(Records for the exercise Opens)

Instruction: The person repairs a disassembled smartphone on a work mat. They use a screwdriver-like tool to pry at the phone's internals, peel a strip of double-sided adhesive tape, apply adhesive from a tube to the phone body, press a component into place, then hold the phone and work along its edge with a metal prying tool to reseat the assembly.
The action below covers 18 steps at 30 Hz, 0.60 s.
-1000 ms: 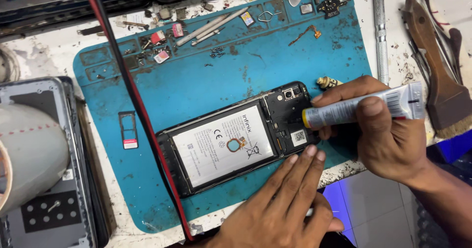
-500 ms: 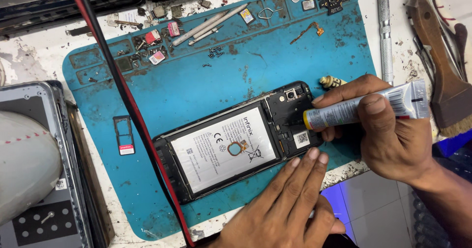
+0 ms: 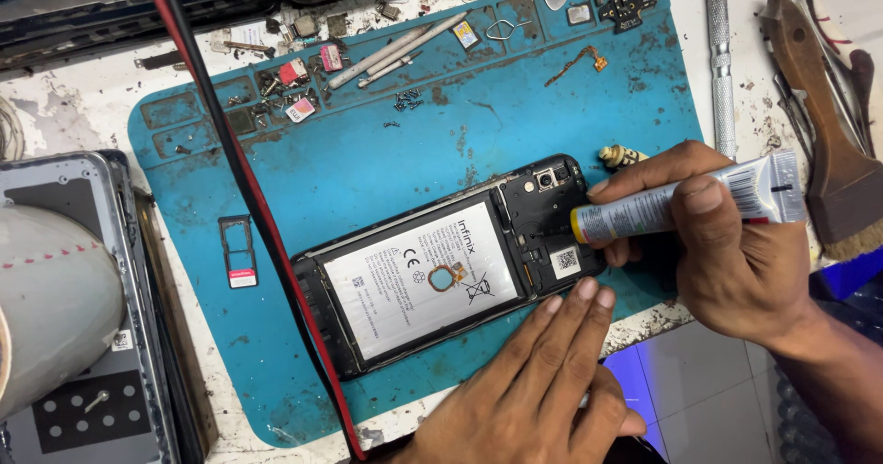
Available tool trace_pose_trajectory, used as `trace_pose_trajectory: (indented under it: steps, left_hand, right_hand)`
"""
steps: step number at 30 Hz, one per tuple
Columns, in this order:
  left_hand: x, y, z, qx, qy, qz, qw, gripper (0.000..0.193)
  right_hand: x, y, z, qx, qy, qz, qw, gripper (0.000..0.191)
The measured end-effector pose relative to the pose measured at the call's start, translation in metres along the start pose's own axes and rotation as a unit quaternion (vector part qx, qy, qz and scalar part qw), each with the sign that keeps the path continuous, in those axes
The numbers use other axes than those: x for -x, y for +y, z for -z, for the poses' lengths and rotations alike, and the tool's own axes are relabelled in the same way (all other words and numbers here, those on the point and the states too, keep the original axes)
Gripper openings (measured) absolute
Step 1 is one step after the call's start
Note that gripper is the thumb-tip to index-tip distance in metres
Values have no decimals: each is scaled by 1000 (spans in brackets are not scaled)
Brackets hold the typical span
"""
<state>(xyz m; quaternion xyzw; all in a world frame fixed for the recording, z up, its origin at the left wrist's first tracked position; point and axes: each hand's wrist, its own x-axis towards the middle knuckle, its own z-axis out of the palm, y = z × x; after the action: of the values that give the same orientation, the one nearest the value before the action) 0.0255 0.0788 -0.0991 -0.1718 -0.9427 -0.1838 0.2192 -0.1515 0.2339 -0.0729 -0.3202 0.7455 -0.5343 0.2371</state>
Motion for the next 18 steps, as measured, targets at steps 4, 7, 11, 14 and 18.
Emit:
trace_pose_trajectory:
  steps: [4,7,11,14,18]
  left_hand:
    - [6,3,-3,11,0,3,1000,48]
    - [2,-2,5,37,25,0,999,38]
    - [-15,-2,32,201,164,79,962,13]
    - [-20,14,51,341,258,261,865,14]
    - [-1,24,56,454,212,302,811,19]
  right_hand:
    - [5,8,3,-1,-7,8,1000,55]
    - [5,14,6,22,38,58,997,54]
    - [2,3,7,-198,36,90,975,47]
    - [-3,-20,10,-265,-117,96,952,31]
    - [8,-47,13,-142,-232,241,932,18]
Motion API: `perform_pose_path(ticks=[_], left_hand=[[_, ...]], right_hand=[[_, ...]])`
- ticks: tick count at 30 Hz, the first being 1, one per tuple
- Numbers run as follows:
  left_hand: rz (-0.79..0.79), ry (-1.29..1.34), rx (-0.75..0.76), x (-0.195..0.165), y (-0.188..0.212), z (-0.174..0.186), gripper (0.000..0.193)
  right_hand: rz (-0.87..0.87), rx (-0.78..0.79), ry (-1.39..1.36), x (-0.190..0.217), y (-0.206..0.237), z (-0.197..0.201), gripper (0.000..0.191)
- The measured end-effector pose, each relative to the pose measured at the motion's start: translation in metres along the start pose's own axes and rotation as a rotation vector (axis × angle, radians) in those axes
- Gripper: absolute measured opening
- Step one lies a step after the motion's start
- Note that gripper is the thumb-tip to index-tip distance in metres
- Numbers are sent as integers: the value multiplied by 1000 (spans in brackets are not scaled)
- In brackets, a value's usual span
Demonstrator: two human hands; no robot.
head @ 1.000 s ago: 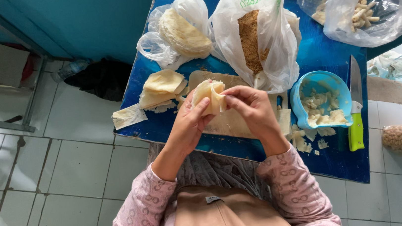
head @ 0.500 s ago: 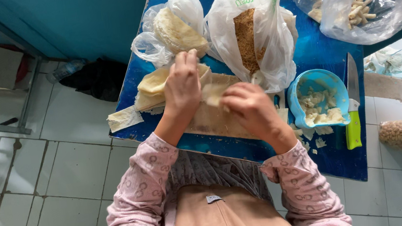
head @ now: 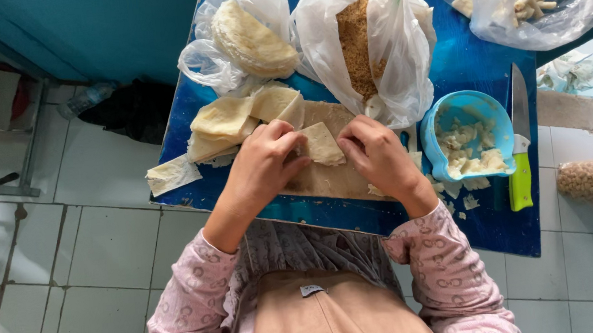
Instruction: The person cuts a large flat dough sheet into smaller pieces with a knife on a cutting board, then folds and rolls the pieces by hand and places them into a plastic bag. They repeatedly take pieces from the board, shape them, and set finished pieces aside on the table.
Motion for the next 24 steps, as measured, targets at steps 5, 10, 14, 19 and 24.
perform_pose_path(ticks=[5,10,14,19,24], left_hand=[[-52,-203,51,-4,-2,-4,11],[-101,-170,87,-11,-7,0,12],[-161,-141,103,-13,-8,2,7],[-51,-14,145,1,-15,-1,7],[-88,-34,99,-5,-23,2,10]], right_hand=[[210,85,59,22,-2,-3,15],[151,77,56,17,-5,-3,4],[112,-9,24,14,-5,4,4],[84,8,13,21,-5,2,8],[111,21,32,20,-2,-4,15]])
Point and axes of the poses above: each hand's wrist, its own y-axis away from the middle knuckle, its own z-axis out of the back of the hand, x = y × z, the point moved 7 cm from there along -y, towards the middle knuckle, and after that the axes turned 11 degrees about z, right-handed, at the moved point
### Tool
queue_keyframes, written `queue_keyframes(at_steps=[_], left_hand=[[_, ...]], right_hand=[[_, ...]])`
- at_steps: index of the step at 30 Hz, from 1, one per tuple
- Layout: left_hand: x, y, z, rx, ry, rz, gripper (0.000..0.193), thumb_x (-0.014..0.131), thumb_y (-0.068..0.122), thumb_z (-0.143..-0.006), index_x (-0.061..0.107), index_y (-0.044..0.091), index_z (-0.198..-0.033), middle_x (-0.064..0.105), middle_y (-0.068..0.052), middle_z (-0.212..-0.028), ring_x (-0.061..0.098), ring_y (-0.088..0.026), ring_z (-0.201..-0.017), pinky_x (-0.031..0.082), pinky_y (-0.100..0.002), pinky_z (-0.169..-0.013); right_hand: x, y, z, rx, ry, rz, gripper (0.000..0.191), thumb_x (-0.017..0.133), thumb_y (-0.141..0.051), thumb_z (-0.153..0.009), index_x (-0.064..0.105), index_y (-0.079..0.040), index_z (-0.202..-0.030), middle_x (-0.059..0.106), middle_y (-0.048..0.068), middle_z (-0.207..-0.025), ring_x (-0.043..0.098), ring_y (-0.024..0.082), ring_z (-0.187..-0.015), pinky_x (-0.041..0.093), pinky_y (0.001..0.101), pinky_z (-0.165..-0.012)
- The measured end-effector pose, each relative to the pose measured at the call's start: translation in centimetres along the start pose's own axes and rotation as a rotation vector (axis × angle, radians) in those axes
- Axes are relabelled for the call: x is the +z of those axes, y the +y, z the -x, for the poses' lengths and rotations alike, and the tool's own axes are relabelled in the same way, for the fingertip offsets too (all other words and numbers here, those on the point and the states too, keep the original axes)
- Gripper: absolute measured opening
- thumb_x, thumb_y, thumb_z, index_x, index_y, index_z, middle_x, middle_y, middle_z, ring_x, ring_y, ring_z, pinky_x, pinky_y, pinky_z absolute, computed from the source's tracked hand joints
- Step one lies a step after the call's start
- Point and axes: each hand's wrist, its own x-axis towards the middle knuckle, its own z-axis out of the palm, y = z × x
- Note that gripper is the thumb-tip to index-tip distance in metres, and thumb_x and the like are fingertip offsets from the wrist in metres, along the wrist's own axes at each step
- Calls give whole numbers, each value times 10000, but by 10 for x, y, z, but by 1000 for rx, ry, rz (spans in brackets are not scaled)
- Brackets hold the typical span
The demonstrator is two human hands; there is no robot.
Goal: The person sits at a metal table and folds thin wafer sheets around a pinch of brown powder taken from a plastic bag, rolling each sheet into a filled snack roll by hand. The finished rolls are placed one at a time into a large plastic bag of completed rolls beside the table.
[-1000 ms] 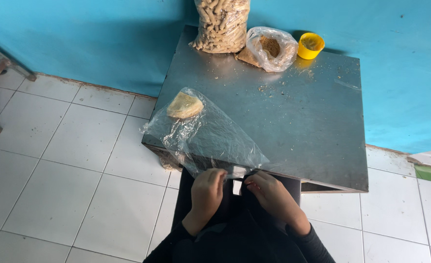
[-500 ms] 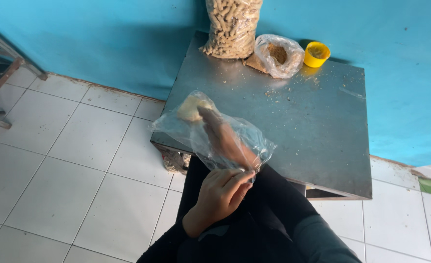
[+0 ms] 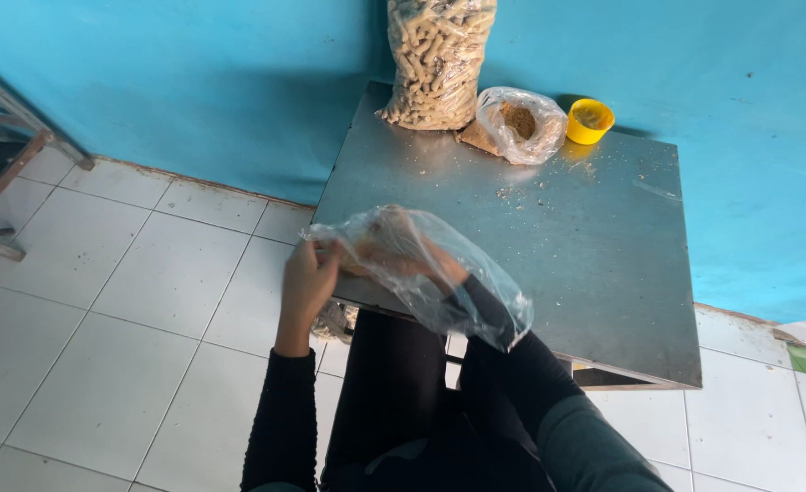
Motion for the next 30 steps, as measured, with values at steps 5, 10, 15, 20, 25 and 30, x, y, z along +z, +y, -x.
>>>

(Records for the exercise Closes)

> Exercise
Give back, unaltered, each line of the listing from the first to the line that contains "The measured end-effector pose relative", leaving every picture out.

> Reply
Instruction: The person repairs a disassembled smartphone on a work mat. They use a screwdriver-like tool to pry at the phone's internals, peel a strip of double-sided adhesive tape, apply adhesive from a tube to the phone body, press a component into place, then hold the phone and work along its edge with a metal prying tool to reseat the assembly.
The action below covers 18 steps at 30 Hz, 0.60 s.
-1000 ms: 
-500 ms: 
+0 ms: 
Available tool trace_pose_trajectory, used as `trace_pose_trajectory: (indented under it: steps, left_hand, right_hand)`
"""
steps: step number at 30 Hz, one per tuple
Columns, in this order:
  left_hand: x, y, z, qx, qy, qz, qw, gripper (0.000..0.193)
  right_hand: x, y, z, qx, qy, qz, qw, gripper (0.000..0.191)
The measured end-effector pose relative to the pose measured at the call's start, translation in metres along the start pose's own axes and rotation as a unit quaternion (vector part qx, qy, qz and scalar part qw), each with the sign that keeps the path continuous, in those axes

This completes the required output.